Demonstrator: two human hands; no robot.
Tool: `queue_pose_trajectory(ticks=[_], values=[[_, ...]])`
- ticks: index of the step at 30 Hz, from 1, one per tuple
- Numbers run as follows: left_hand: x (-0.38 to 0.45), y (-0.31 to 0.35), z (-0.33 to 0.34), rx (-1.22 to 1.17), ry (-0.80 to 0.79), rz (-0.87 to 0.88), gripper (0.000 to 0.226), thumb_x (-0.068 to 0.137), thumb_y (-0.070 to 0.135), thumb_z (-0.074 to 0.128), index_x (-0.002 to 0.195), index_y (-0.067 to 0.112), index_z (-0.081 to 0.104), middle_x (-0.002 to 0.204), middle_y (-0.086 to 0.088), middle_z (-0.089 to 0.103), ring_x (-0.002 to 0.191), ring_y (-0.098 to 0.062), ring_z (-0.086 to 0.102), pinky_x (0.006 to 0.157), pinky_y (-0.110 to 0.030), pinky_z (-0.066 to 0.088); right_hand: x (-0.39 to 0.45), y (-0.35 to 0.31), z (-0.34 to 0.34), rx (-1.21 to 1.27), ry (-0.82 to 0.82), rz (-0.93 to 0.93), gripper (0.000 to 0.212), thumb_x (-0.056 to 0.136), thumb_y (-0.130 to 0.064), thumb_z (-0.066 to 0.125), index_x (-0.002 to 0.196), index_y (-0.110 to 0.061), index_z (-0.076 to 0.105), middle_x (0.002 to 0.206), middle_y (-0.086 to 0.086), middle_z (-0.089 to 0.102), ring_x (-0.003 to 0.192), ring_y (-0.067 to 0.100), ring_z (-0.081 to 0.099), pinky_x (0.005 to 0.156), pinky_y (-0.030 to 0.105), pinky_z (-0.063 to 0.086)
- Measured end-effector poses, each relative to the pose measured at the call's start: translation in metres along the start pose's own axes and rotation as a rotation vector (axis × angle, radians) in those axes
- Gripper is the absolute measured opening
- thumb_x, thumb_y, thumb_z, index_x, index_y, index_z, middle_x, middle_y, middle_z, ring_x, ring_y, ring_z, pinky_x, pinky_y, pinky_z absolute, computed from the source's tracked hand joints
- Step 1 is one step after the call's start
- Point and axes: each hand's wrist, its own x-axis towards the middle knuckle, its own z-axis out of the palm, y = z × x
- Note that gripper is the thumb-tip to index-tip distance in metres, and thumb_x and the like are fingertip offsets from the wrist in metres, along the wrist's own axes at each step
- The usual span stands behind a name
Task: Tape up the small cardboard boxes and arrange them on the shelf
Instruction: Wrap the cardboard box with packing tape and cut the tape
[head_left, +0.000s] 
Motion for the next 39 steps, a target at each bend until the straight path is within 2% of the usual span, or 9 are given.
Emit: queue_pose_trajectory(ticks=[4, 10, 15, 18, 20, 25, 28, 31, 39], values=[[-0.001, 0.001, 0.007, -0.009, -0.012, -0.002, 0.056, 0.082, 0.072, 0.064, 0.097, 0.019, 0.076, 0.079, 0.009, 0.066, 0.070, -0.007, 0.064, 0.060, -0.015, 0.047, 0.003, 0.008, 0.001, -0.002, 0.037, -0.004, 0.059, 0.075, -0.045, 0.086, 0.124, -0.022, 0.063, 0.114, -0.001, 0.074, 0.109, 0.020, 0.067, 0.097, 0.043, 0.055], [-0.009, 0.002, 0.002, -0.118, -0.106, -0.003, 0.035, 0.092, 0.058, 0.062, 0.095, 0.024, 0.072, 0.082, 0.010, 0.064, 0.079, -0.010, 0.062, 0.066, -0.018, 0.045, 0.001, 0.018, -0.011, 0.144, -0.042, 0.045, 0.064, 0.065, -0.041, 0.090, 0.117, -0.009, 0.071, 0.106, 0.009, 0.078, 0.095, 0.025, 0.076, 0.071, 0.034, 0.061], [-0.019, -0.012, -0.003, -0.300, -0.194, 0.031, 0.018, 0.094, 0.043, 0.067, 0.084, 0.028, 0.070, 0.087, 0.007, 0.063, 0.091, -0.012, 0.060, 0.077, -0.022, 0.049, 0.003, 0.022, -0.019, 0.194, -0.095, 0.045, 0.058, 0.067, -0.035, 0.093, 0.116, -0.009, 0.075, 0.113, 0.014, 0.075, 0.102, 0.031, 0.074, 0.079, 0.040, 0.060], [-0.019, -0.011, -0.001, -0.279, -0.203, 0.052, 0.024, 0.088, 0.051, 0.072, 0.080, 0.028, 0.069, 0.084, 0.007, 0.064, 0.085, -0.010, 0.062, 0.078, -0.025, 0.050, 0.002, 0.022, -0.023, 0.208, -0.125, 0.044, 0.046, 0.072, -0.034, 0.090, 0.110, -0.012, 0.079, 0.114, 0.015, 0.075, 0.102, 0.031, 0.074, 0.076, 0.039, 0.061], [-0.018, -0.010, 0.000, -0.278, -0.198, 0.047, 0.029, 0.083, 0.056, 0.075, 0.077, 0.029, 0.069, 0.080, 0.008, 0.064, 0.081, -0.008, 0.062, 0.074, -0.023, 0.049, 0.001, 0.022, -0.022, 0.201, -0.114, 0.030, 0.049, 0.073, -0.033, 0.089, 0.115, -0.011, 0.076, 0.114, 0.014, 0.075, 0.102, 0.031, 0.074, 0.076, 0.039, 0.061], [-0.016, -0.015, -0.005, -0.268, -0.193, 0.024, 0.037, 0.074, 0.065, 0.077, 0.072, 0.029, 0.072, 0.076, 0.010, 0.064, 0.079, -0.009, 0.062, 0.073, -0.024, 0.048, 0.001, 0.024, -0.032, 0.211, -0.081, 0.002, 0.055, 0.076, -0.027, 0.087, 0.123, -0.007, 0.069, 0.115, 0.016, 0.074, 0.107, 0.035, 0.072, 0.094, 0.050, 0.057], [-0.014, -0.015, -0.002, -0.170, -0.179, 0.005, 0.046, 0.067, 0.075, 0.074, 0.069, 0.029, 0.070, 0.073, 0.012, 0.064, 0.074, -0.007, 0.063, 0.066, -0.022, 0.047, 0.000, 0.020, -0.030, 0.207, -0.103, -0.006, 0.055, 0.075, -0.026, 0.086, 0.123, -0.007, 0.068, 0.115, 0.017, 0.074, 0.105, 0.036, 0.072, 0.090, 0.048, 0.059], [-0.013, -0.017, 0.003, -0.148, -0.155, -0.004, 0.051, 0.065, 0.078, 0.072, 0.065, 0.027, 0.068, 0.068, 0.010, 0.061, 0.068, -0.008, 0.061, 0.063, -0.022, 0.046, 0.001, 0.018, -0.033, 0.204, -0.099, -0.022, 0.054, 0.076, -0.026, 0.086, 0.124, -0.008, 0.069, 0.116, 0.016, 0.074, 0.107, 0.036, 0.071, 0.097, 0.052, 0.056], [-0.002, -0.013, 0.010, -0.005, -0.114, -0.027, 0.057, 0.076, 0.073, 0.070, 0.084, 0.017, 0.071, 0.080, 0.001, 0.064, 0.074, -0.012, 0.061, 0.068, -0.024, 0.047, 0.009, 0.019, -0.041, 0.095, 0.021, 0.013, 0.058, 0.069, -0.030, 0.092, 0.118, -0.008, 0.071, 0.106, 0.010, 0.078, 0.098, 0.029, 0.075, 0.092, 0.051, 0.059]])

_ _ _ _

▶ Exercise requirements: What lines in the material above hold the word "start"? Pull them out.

▶ Answer space:
- Measured end-effector poses, each relative to the pose measured at the call's start: translation in metres along the start pose's own axes and rotation as a rotation vector (axis × angle, radians) in those axes
- Step 1 is one step after the call's start

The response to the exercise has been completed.